The term is chosen to replace both “instantiation” (which implies a universal imposed on passive matter) and “exemplification” (which implies an abstract pattern merely illustrated by a concrete case). Ingression is a relational act: the eternal object acquires a specific mode of definiteness through its participation in a particular occasion, and the occasion acquires a specific character through its integration of that eternal object. Neither exists in its realized form apart from the other.

An eternal object’s ingression is mediated by conceptual prehension — the grasping of a possibility — and shaped by the occasion’s subjective aim. The occasion does not passively receive whatever eternal objects happen to be available; it selects among them, valuing some positively and excluding others through negative prehension.
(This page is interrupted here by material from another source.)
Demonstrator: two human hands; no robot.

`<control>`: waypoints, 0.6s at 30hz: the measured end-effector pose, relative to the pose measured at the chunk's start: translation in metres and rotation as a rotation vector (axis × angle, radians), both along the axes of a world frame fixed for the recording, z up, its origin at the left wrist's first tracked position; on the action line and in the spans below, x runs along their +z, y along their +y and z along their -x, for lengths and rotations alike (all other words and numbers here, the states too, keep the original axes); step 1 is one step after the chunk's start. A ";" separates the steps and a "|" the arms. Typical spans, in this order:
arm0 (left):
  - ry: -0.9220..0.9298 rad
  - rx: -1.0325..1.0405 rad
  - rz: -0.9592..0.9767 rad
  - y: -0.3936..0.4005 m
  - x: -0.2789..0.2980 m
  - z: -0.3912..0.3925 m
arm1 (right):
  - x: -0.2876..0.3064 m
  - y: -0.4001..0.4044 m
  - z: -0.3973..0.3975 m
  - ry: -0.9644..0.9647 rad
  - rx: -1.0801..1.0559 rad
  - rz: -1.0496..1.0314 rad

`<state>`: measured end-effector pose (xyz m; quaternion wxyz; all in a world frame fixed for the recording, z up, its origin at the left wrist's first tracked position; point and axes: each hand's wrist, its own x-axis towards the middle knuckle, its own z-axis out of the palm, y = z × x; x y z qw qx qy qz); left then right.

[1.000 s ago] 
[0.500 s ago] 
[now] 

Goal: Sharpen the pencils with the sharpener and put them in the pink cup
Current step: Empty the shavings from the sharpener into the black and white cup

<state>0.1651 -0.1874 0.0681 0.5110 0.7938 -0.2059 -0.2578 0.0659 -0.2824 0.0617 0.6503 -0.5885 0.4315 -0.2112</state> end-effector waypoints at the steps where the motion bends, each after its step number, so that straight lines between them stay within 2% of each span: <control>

The pattern of ingression and exclusion is what gives the occasion its unique qualitative character.

Each eternal object has a relational essence: the way its ingression into one context conditions its possible ingression into others. This relational essence connects ingression to the formal structures of this research program. The typed operators of the semiotic universe model a structurally analogous process: the realization of abstract possibilities within concrete semiotic contexts.